What you are asked to do — Output only the lines below that start at the line containing "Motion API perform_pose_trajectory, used" and end at the line containing "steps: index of", with both ends kept.

Data for the task —
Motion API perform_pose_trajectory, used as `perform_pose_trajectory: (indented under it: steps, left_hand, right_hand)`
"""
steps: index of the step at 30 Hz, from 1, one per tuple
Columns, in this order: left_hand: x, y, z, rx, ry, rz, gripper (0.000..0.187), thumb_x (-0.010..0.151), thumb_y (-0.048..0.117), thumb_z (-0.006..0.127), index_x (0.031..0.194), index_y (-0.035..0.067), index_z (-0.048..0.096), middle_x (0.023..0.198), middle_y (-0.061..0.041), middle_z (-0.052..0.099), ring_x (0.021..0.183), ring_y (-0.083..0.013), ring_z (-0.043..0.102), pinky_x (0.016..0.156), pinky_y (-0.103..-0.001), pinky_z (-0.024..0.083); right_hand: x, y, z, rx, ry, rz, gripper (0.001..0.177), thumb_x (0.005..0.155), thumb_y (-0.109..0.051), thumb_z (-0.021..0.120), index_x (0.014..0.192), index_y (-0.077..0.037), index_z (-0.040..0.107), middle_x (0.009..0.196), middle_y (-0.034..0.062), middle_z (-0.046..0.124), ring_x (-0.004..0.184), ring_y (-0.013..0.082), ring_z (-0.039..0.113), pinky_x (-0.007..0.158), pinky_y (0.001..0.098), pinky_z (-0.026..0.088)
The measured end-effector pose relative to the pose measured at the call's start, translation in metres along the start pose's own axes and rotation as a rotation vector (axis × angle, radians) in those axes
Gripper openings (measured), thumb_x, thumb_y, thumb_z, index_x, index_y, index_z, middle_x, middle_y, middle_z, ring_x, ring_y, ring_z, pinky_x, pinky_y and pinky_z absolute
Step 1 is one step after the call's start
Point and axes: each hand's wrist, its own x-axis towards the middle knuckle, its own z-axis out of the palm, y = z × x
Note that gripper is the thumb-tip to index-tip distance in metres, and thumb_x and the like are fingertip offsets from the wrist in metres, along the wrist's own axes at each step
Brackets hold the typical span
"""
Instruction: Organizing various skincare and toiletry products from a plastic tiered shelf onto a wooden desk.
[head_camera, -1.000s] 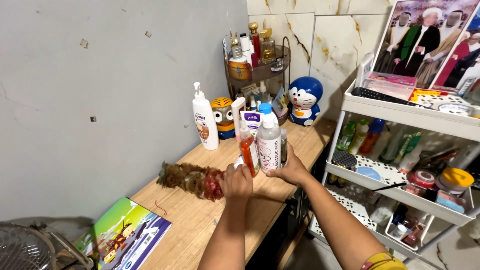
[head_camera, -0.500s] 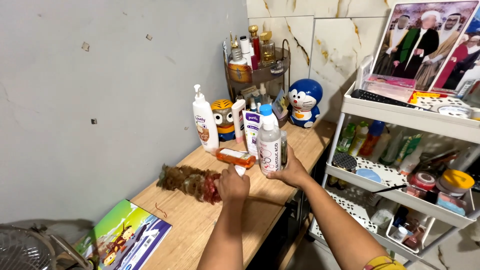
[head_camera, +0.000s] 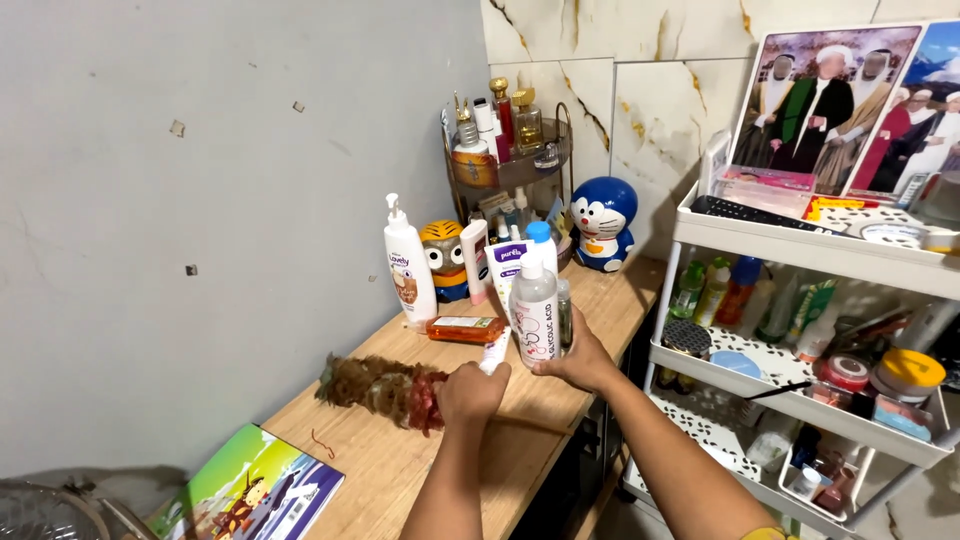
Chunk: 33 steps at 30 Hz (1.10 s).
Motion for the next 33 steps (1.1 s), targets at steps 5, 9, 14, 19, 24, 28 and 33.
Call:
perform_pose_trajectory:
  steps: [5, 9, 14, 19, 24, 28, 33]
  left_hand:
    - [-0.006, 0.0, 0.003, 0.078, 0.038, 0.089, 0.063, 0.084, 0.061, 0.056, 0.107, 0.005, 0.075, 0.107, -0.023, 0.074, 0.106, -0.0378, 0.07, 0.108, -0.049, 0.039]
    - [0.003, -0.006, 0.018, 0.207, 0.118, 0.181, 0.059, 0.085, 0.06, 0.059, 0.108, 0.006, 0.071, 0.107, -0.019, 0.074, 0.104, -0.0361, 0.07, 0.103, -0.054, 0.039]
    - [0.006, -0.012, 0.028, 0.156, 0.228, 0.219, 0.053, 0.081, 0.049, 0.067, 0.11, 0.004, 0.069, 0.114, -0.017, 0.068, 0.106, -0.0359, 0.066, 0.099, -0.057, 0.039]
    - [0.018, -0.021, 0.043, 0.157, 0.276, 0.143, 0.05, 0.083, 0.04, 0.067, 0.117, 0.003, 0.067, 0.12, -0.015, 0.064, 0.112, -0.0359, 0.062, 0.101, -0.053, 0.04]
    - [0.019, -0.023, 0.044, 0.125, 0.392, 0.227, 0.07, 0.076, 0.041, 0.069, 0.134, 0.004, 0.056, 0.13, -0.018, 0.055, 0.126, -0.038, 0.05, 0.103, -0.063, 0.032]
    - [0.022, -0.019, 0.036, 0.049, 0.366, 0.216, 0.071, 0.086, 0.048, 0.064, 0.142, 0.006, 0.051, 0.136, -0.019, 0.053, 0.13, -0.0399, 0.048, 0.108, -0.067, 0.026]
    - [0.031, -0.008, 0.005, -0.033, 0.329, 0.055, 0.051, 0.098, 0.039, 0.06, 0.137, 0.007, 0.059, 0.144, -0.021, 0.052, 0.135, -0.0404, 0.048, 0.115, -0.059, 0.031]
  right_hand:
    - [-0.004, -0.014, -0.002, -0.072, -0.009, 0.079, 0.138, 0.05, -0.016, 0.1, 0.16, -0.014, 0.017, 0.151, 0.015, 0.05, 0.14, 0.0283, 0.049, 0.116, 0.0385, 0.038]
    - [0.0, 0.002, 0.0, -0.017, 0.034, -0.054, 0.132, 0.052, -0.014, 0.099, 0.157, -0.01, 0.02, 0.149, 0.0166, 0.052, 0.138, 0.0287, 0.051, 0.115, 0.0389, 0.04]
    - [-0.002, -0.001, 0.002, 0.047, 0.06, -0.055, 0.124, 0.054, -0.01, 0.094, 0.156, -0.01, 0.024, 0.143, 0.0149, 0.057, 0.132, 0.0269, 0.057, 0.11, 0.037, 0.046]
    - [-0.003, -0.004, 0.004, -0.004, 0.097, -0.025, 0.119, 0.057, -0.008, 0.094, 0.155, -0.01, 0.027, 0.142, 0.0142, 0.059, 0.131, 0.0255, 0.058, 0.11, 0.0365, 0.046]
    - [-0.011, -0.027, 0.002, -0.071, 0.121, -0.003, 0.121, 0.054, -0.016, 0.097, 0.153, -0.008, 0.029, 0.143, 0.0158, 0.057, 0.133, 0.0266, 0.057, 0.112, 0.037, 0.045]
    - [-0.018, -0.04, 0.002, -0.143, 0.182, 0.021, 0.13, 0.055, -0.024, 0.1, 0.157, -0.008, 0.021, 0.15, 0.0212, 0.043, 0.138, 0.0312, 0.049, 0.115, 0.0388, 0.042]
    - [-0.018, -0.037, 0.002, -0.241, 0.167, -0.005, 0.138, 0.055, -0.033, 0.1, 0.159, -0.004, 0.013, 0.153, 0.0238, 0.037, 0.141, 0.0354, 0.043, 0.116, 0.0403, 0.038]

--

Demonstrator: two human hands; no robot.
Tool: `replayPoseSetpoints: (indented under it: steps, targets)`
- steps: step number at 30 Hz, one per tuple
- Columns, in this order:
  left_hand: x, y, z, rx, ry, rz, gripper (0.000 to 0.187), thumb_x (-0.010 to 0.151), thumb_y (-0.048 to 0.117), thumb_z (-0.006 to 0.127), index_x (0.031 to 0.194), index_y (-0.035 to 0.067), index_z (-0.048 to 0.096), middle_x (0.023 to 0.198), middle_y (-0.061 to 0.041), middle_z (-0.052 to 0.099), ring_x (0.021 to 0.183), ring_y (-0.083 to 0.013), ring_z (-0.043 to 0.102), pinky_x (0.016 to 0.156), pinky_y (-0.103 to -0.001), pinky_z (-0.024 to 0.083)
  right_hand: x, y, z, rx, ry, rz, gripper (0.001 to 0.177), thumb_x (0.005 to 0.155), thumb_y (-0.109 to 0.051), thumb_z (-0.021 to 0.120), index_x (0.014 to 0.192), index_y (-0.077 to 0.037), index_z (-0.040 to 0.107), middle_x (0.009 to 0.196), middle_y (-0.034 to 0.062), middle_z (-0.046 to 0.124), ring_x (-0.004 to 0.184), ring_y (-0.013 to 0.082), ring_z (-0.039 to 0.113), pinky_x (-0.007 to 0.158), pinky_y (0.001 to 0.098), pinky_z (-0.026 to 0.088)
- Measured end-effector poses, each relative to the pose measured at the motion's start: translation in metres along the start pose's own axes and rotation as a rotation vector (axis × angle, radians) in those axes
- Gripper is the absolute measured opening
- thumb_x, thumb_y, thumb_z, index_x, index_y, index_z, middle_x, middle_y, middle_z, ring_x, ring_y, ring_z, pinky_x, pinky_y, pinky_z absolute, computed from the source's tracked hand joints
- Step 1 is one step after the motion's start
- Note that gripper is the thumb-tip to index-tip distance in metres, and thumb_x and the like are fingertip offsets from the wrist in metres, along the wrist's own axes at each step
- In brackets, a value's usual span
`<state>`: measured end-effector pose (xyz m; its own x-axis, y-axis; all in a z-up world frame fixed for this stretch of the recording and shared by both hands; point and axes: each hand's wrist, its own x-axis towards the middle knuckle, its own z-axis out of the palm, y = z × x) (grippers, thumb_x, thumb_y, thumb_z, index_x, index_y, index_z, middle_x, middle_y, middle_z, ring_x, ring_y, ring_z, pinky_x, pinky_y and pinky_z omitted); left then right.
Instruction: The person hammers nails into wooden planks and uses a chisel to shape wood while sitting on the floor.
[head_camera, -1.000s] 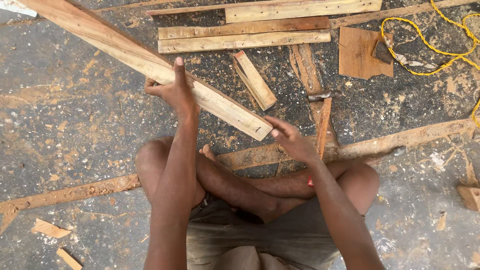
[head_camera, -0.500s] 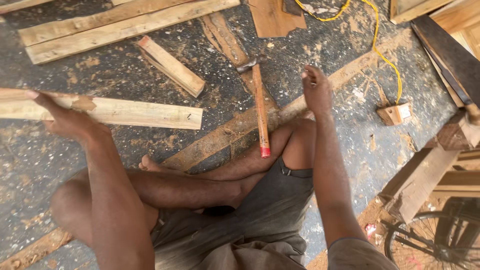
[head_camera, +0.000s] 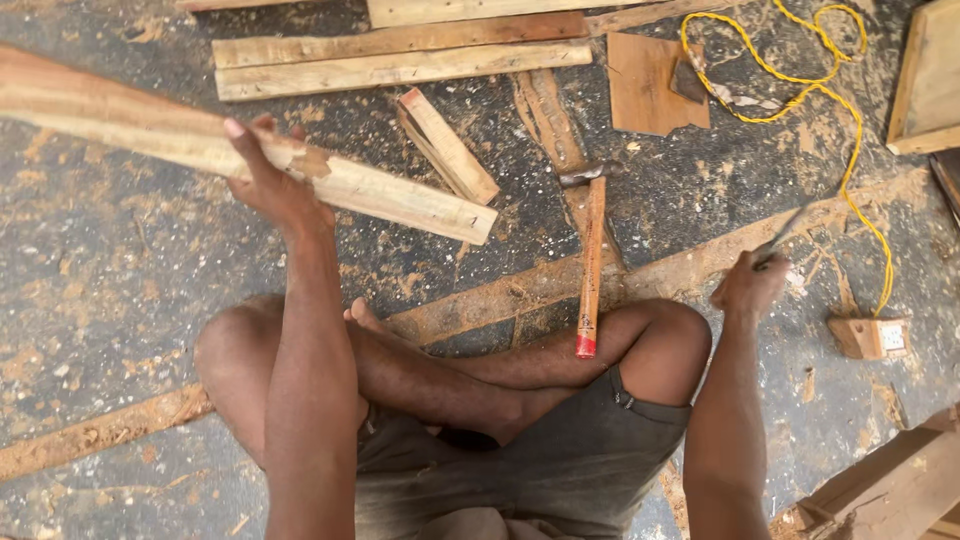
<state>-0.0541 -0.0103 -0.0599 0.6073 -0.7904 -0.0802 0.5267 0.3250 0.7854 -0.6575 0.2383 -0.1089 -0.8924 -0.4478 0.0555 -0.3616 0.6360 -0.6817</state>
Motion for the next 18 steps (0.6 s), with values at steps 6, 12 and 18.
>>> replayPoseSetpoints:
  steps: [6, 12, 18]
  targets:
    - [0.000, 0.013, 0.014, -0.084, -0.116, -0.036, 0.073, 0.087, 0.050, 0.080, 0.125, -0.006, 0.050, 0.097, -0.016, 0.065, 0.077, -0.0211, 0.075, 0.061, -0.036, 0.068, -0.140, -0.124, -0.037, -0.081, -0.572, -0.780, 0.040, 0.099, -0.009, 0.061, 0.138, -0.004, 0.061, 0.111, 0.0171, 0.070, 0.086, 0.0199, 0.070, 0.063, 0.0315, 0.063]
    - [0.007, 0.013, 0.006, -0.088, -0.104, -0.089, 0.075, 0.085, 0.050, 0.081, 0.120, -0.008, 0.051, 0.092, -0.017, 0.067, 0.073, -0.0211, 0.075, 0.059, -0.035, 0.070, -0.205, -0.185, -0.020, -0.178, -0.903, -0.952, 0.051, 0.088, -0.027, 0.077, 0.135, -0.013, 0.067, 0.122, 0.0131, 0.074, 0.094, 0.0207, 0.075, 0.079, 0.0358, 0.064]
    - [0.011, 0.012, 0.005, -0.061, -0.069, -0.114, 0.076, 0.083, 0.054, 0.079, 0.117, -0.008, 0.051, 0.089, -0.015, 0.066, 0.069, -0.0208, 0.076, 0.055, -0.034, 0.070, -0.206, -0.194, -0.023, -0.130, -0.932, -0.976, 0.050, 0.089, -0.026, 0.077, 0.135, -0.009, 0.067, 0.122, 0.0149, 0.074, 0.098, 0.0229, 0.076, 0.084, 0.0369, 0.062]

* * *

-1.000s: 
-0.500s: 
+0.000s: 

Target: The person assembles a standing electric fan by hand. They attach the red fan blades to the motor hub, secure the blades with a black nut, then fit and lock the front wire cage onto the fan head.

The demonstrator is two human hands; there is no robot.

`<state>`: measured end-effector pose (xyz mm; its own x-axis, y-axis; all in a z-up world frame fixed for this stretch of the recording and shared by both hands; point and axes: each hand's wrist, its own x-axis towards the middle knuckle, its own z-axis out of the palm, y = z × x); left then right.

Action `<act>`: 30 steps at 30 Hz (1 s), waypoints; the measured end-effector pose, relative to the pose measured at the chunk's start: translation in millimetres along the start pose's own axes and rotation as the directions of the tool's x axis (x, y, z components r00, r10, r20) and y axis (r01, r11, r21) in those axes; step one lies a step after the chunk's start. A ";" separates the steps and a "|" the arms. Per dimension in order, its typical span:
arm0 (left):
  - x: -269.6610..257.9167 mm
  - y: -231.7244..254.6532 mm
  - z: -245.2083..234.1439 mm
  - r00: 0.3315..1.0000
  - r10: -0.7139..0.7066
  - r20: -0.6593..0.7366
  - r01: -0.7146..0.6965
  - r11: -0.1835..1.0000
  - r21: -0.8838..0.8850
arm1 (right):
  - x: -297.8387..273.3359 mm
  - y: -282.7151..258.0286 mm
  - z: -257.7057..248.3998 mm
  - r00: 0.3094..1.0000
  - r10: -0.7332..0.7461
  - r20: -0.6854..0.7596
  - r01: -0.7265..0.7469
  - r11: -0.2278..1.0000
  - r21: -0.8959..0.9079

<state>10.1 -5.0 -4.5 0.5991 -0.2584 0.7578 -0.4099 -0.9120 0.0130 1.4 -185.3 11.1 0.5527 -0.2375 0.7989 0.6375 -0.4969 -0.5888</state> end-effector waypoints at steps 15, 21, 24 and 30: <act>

Task output —
Motion API perform_pose_trajectory, used as `perform_pose_trajectory: (indented under it: steps, left_hand, right_hand)`
"""
steps: index of the step at 30 Hz, from 1, one per tuple

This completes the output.